It will be the first encyclical to address concerns about a global environmental issue, and will provide “important orientation” to all Catholics to support action on climate change, says Bishop Marcelo Sánchez Sorondo, chancellor of the Pontifical Academy of Sciences and Social Sciences in Vatican City. Last May, he organised a workshop there discussing the science and impact of climate change. Participants issued a hard-hitting statement, which laid the groundwork and set the tone for the encyclical.

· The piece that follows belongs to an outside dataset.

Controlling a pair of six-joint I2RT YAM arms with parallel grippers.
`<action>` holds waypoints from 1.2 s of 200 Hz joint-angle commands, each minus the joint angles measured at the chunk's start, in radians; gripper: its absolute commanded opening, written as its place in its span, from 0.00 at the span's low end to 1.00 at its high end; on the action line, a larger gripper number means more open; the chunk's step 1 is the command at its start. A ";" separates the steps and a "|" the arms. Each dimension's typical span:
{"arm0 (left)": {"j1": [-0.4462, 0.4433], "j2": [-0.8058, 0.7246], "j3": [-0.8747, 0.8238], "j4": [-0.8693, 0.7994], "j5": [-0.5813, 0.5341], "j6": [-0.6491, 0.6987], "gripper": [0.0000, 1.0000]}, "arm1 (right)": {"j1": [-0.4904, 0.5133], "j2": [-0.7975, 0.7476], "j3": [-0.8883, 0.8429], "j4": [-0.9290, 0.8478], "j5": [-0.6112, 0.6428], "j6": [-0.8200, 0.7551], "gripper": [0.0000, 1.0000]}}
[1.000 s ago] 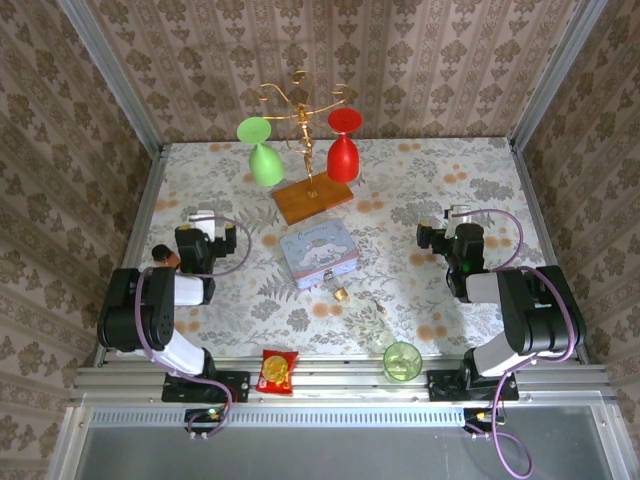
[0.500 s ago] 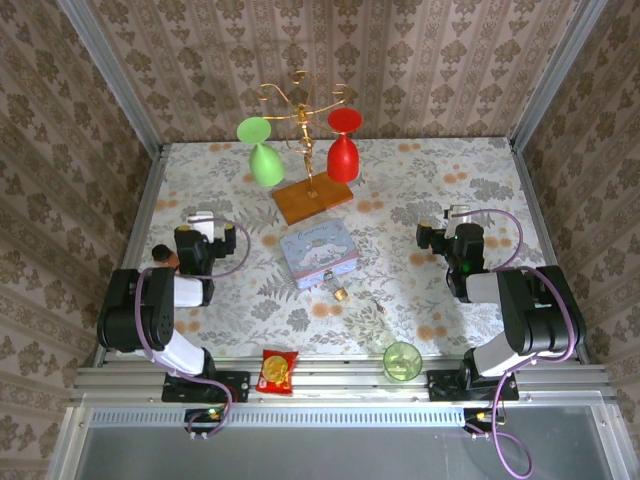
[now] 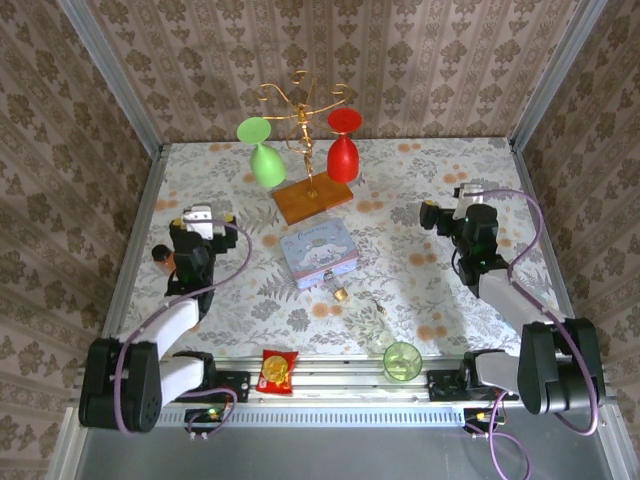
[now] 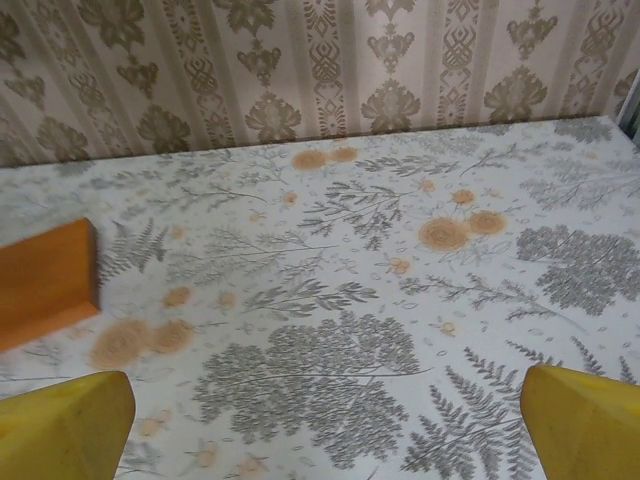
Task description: Unlock a padlock with a key
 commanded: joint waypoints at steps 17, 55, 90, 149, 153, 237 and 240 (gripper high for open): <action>-0.028 -0.194 0.090 -0.397 0.139 -0.265 1.00 | 0.014 -0.106 0.068 -0.311 -0.224 0.206 1.00; -0.100 -0.305 0.071 -0.432 0.483 -0.365 1.00 | 0.075 -0.136 0.058 -0.519 -0.330 0.252 1.00; -0.302 -0.300 0.019 -0.391 0.416 -0.475 1.00 | 0.265 -0.129 0.022 -0.615 -0.208 0.246 0.98; -0.621 -0.177 0.010 -0.276 0.260 -0.520 1.00 | 0.412 -0.075 -0.038 -0.614 -0.149 0.312 0.87; -0.633 -0.163 0.017 -0.277 0.253 -0.525 1.00 | 0.420 -0.070 -0.038 -0.615 -0.145 0.315 0.87; -0.863 0.089 0.064 -0.108 0.093 -0.627 1.00 | 0.548 0.038 -0.029 -0.658 -0.096 0.348 0.64; -0.864 0.094 0.067 -0.106 0.095 -0.628 1.00 | 0.552 0.044 -0.024 -0.660 -0.094 0.347 0.63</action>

The most likely thrust of the pope’s appeal will be that failure to combat climate change will condemn the world’s poorest people to disproportionate harm. “The sad part is that the poorest three billion will be the worst affected by the impacts of climate change, such as sea level rise and drought, but have had least to do with causing it,” says Veerabhadran Ramanathan, a climatologist at the Scripps Institution of Oceanography in San Diego, California, and a scientific adviser to the Vatican on the encyclical.

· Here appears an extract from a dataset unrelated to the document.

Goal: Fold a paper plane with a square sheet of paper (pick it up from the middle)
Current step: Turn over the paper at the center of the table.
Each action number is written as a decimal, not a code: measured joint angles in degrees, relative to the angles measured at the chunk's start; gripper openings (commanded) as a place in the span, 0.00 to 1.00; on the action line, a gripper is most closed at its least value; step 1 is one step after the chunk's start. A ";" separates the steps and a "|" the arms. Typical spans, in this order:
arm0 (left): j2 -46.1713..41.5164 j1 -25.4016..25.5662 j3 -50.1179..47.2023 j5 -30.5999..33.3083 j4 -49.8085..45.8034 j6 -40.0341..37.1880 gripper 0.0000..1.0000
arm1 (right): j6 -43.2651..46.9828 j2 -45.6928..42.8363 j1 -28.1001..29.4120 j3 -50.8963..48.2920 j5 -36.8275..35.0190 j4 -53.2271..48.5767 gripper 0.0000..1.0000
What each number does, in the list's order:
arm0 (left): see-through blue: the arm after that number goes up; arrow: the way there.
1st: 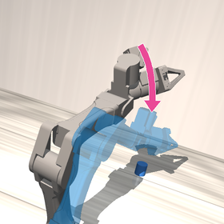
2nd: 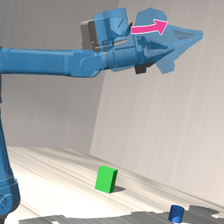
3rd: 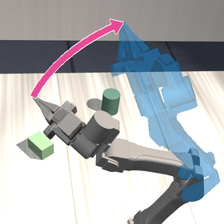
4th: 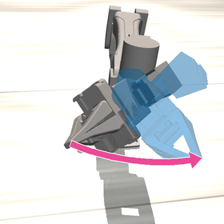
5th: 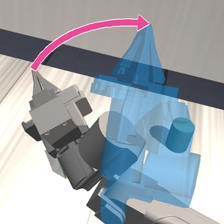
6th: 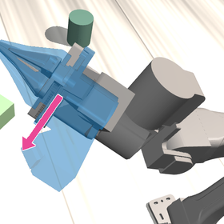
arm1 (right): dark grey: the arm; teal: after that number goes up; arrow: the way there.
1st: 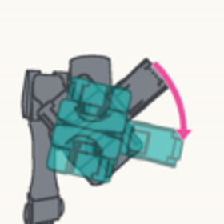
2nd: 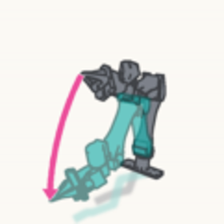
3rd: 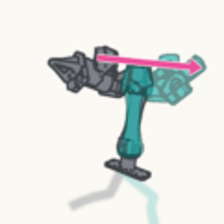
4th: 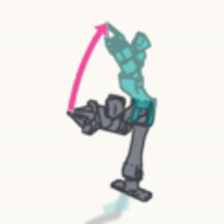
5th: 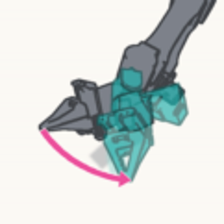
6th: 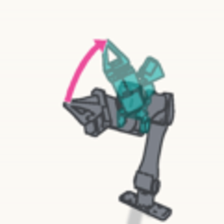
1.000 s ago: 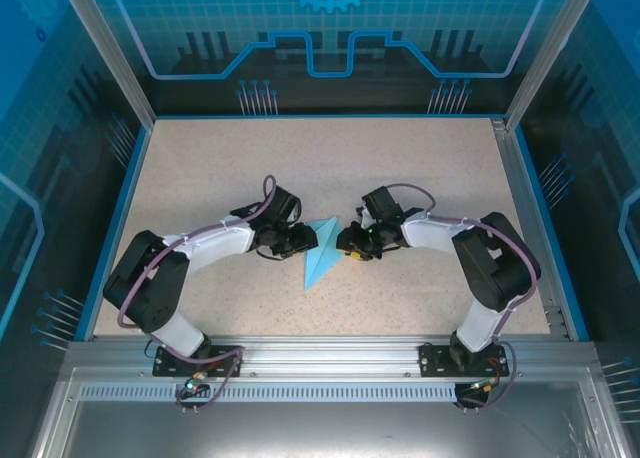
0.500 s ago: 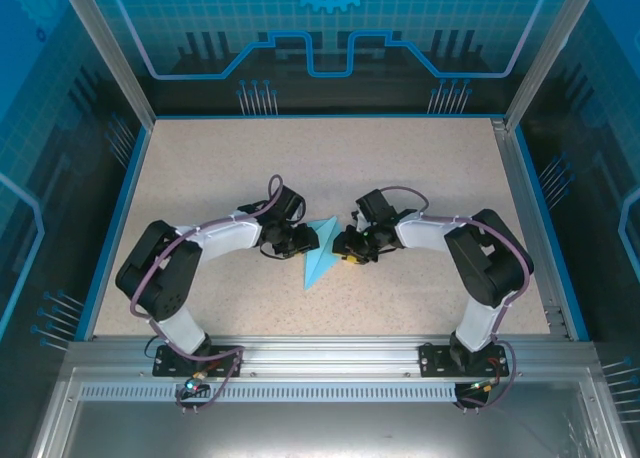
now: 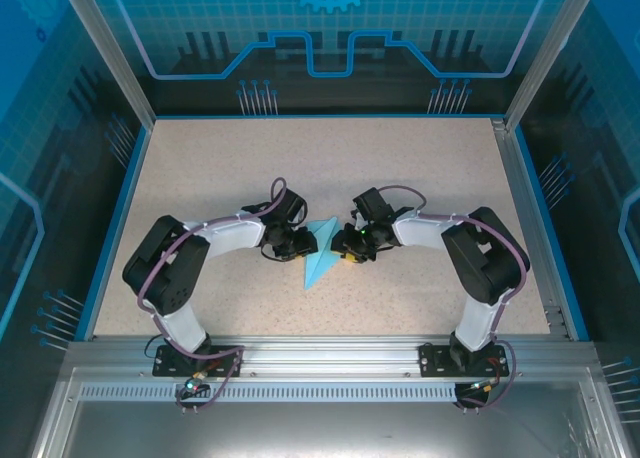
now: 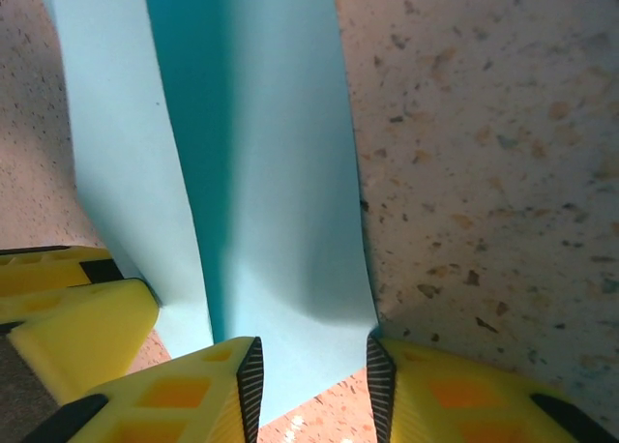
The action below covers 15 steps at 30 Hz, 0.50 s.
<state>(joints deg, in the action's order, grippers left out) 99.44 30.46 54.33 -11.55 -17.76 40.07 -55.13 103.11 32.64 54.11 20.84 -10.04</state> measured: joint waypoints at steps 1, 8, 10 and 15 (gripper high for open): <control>0.39 0.00 0.07 0.00 -0.02 -0.02 0.31 | -0.02 -0.13 0.00 0.00 -0.48 -0.07 0.37; 1.03 -0.22 0.39 -0.15 -0.42 -0.15 0.28 | -0.61 -0.35 0.00 0.00 -1.81 0.07 0.37; 1.03 -0.26 0.39 -0.22 -0.44 -0.17 0.28 | -0.63 -0.33 0.00 0.00 -1.77 0.07 0.37; 1.20 -0.33 0.39 -0.24 -0.57 -0.20 0.25 | -0.90 0.02 -0.02 0.00 -1.18 0.28 0.37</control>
<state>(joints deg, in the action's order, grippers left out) 100.64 30.13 54.72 -11.79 -18.33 39.88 -56.03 103.13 32.62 54.11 19.66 -9.76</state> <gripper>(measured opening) 0.259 0.372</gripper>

Thursday, when asked if he thought mankind was mostly to blame for global warming, the Pope responded:

“I don’t know if it is all (man’s fault) but the majority is, for the most part, it is man who continuously slaps down nature,” he said. The words were his clearest to date on climate change, which has sparked worldwide debate and even divided conservative and liberal Catholics, particularly in the United States. “We have, in a sense, lorded it over nature, over Sister Earth, over Mother Earth … I think man has gone too far.”

When the encyclical was originally previewed late last month, Catholic Climate Covenant’s Dan Misleh put the move in context:

“It is the first time ever an encyclical letter has been written just on the environment,” Misleh said. “The faithful, including bishops, and all of us who adhere to the Catholic faith, are supposed to read it and examine our own consciences.”

Mobilizing believers to embrace climate action could be a very big deal, given the sheer number of people who identify as Catholic in the US—around 75 million—he said. “If we had just a fraction of those acting on climate change, it would be bigger than the networks of some of the biggest environmental groups in the US,” he said. “That could help change the way we live our lives, and impact our views on public policy.”

Plumer has more:

For what it’s worth, surveys in the US have found that white Catholics tend to be among the least concerned groups about climate change, whereas Hispanic Catholics are some of the most concerned. Here’s a PRRI poll from November 2014:

Figure3.0

But, of course, Catholics don’t just automatically follow the pope’s lead on every last political question. (Gay marriage is a perfect example.)

And of course with the Pope’s high approval rating around the world, he might also be able to influence Evangelicals, who, as Chris Mooney noted last month, are already moving toward more environmental action:

The biblically based stewardship or “Creation Care” message — which went very, very mainstream [last] year in the blockbuster film Noah — may not have won out with a majority of these believers. But it appears to have made substantial inroads. And evangelicals leaders like the climate scientist Katharine Hayhoe are working every day to convince more believers, by making theologically (and politically) resonant arguments for why they need to take climate science seriously.

He’s cautiously optimistic:

There’s no doubt that many religious people around the world cling to their beliefs (or, to what they think their beliefs require) in the face of evidence, and history shows science-religion conflicts popping up at regular intervals. But it also shows something else: Believers who find a way to reconcile faith and science.

If Pope Francis continues on his current course, he has the power to make this latter group a whole lot more prominent than it already is.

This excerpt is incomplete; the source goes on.